Carità (e) politica (Fratelli tutti 8)

Non è scontato vedere accostate due parole – carità e politica – che spesso vengono considerate l’opposto una dell’altra. Nell’immaginario collettivo, la politica è vista come una cosa brutta e sporca, il luogo della corruzione imperante, del compromesso facile, della ricerca di privilegi e di potere, sovente per pochi. «Non si può ignorare che dietro questo fatto ci sono spesso gli errori, la corruzione, l’inefficienza di alcuni politici» (FT 176) che portano a percepire questa attività solo come un insieme di «ricette effimere di marketing che trovano nella distruzione dell’altro la risorsa più efficace» (FT 15).

Che c’entra allora la carità? Può davvero essere accostata alla politica?
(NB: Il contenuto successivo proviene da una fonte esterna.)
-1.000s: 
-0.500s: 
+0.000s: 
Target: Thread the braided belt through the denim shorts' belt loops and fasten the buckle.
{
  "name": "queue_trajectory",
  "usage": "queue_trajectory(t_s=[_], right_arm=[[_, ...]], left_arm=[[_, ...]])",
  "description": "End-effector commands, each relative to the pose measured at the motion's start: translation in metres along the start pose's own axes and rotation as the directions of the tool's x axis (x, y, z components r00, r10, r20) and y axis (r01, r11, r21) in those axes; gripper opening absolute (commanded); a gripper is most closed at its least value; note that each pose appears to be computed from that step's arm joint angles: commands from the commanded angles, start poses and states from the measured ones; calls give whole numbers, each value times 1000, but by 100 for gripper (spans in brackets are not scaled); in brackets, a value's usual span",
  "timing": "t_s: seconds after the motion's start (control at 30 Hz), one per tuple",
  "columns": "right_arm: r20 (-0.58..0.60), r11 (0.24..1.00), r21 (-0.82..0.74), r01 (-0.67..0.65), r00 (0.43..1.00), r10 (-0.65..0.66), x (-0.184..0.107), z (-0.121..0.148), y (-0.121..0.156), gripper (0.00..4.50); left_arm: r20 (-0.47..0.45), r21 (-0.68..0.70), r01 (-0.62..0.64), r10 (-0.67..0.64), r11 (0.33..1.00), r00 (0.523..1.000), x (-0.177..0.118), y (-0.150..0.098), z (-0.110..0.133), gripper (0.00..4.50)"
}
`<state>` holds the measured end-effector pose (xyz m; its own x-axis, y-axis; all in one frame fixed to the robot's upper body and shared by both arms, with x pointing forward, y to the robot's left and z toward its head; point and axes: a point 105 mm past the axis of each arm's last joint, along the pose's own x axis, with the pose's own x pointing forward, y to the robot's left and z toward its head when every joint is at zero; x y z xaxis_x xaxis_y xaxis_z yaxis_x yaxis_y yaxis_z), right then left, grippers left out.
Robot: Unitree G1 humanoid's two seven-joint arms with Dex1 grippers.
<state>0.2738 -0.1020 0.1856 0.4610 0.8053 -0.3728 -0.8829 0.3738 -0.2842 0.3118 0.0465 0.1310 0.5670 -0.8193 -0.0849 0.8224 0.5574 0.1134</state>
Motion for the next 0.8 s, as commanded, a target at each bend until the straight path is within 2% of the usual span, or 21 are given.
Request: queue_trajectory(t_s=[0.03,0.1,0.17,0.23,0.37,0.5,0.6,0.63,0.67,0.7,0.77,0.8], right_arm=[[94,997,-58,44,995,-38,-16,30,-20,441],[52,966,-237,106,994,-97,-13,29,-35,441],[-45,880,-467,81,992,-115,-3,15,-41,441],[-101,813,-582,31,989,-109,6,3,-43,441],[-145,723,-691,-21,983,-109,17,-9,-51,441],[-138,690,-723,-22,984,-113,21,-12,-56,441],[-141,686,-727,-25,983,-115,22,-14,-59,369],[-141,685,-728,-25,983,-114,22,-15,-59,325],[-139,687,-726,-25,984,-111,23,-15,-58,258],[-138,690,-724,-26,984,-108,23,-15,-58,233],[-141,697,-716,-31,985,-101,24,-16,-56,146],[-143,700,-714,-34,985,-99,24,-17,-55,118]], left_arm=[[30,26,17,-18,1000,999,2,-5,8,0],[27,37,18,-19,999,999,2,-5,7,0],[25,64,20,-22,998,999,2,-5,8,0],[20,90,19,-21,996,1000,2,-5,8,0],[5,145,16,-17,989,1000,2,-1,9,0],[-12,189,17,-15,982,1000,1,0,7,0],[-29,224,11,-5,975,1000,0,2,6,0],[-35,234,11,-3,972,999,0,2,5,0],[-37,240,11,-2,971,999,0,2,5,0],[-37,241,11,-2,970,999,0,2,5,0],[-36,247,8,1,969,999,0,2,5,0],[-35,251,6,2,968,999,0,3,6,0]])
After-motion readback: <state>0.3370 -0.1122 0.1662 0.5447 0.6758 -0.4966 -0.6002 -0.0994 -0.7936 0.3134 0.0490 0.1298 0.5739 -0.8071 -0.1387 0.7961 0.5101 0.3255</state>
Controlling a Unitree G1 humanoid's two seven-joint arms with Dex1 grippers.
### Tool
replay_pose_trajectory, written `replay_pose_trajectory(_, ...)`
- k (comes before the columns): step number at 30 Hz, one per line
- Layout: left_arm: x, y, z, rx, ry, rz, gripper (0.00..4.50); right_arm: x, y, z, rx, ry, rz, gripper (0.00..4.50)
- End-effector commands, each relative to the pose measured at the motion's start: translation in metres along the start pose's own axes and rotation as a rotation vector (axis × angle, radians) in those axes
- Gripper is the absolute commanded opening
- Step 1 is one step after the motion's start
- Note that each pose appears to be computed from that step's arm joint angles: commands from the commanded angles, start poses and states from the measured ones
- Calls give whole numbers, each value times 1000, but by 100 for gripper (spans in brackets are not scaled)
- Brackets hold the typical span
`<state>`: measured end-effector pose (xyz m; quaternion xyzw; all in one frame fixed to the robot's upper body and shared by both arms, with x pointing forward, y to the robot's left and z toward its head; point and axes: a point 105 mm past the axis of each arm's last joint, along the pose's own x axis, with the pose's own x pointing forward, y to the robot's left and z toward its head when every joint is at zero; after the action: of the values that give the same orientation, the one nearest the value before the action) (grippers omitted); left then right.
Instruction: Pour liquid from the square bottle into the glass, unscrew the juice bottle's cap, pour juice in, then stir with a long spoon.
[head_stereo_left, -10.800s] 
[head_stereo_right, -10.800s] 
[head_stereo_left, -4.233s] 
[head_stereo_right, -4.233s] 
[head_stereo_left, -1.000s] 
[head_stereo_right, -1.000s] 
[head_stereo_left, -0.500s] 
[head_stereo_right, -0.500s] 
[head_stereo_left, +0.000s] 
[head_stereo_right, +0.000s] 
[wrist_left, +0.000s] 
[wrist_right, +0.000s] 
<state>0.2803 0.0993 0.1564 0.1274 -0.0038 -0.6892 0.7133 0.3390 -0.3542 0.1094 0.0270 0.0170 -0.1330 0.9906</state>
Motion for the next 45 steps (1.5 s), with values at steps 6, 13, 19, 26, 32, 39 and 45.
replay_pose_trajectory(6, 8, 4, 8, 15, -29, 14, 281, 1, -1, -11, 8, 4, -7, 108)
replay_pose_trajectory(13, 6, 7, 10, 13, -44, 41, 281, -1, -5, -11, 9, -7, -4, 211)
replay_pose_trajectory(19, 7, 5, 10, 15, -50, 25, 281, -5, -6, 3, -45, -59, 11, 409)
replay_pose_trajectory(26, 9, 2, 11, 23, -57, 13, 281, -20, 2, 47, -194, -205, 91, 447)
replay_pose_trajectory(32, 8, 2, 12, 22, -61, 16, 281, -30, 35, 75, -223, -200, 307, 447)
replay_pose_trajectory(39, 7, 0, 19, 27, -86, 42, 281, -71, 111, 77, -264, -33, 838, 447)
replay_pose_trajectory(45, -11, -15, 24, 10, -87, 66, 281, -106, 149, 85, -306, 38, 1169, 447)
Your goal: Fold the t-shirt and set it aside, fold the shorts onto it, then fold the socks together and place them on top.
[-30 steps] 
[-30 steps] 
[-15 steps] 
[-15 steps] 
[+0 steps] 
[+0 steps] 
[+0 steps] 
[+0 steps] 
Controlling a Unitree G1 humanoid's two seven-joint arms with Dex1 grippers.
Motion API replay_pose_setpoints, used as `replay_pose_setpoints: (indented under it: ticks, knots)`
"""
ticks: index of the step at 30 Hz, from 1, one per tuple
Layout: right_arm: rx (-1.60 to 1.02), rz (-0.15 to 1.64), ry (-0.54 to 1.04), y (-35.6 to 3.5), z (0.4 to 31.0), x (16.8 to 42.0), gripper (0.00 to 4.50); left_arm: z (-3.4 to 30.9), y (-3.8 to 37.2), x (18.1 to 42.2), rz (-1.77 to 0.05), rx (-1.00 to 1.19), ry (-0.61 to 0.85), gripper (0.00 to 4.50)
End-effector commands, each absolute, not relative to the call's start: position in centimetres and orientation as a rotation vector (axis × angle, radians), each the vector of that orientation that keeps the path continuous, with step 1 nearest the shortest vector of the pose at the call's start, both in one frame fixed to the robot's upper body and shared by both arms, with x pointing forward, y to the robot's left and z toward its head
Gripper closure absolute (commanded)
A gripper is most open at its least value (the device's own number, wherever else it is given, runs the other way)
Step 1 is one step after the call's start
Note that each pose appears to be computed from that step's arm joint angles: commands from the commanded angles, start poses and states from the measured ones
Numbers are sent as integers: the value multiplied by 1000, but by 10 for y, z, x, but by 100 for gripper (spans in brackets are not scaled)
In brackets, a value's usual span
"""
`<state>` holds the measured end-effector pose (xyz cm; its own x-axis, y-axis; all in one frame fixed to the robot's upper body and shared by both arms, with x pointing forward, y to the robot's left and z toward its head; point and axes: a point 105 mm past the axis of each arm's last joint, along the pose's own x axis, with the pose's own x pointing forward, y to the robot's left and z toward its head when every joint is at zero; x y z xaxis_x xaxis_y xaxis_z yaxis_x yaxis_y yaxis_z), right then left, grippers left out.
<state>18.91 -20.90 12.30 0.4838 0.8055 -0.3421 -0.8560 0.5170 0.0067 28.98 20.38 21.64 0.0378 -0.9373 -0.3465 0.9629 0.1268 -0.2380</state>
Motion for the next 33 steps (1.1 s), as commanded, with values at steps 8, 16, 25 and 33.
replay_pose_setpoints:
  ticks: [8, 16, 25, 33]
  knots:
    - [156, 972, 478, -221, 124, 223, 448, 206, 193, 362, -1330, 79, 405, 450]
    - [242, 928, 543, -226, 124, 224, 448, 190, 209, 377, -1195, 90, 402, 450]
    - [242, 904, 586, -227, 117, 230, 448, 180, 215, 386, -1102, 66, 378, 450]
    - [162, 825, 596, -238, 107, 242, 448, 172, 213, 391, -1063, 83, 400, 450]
Di per sé, la politica è uno strumento, e come tutti gli strumenti può essere usato bene o male, per il proprio tornaconto o per il bene comune, per ottenere un interesse immediato o per «avviare processi i cui frutti saranno raccolti da altri, con la speranza riposta nella forza segreta del bene che si semina» (FT 196). 

Papa Francesco sa bene che «un progetto con grandi obiettivi per lo sviluppo di tutta l’umanità oggi suona come un delirio» (FT 16), sa che vengono messe in campo «strategie che mirano a indebolire la politica, a sostituirla con l’economia o a dominarla con qualche ideologia», ma sa altrettanto bene che «il mondo non può funzionare senza politica, non può trovare una via efficace verso la fraternità universale e la pace sociale senza una buona politica» (FT 176). Non teme di parlare di amore politico e sociale, di unire carità e politica, riportando l’arte di governare alla sua essenza originale, che è la ricerca di «strade efficaci di sviluppo per tutti» (FT 183) e la capacità di elaborare «progetti a lungo termine per lo sviluppo di tutti e del bene comune» (FT 15). Davanti al rischio di considerare queste cose come ideali irraggiungibili o illusioni poco concrete, il pontefice non esita a sottolineare che «riconoscere ogni essere umano come un fratello o una sorella e ricercare un’amicizia sociale che includa tutti non sono mere utopie […]. Si tratta di progredire verso un ordine sociale e politico la cui anima sia la carità sociale. Ancora una volta invito a rivalutare la politica, che è una vocazione altissima, è una delle forme più preziose della carità, perché cerca il bene comune» (FT 180).

Il problema non è la politica in sé stessa. «Il pericolo maggiore non sta nelle cose, nelle realtà materiali, nelle organizzazioni, ma nel modo in cui le persone le utilizzano» (FT 166). Francesco individua nella concupiscenza ciò che rende difficile e tormentata la fraternità, cioè «l’inclinazione dell’essere umano a chiudersi nell’immanenza del proprio io, del proprio gruppo, dei propri interessi meschini» (FT 166).

Ciò che serve per fare una buona politica sono certamente competenza, preparazione e abilità specifiche; non ci si improvvisa buoni politici, non si può stare nel mondo politico come dilettanti allo sbaraglio. Ma questo, per quanto indispensabile, non è ancora sufficiente. Per compiere un’opera politica efficace e duratura è necessario anche coltivare la consapevolezza di sé stessi, vigilare sulla propria «fragilità umana, sulla tendenza umana costante all’egoismo, che non è un difetto della nostra epoca. Esiste da che l’uomo è uomo e semplicemente si trasforma, acquisisce diverse modalità nel corso dei secoli, utilizzando gli strumenti che il momento storico mette a sua disposizione. Però è possibile dominarla con l’aiuto di Dio» (FT 166). Da che mondo è mondo i potenti cambiano, cambiano i governi e gli orientamenti politici. Ciò che non cambia è la sostanza, cioè il cuore delle persone. Se non si trasforma quello, è inutile chiedere rivoluzioni, saranno soltanto sanguinarie, come la storia anche attuale ci testimonia. La questione è trasformare noi stessi, convertire il cuore. Solo donne e uomini trasformati potranno incidere veramente nel mondo, anche in quello politico. Se è vero che chi trasforma se stesso trasforma il mondo intero, allora ogni nostro atto diventa sociale e politico. «Perché, dopo alcuni anni, riflettendo sul proprio passato, la domanda non sarà: “Quanti mi hanno approvato, quanti mi hanno votato, quanti hanno avuto un’immagine positiva di me?”. Le domande, forse dolorose, saranno: “Quanto amore ho messo nel mio lavoro? In che cosa ho fatto progredire il popolo? Che impronta ho lasciato nella vita della società? Quali legami reali ho costruito? Quali forze positive ho liberato? Quanta pace sociale ho seminato? Che cosa ho prodotto nel posto che mi è stato affidato?» (FT 197).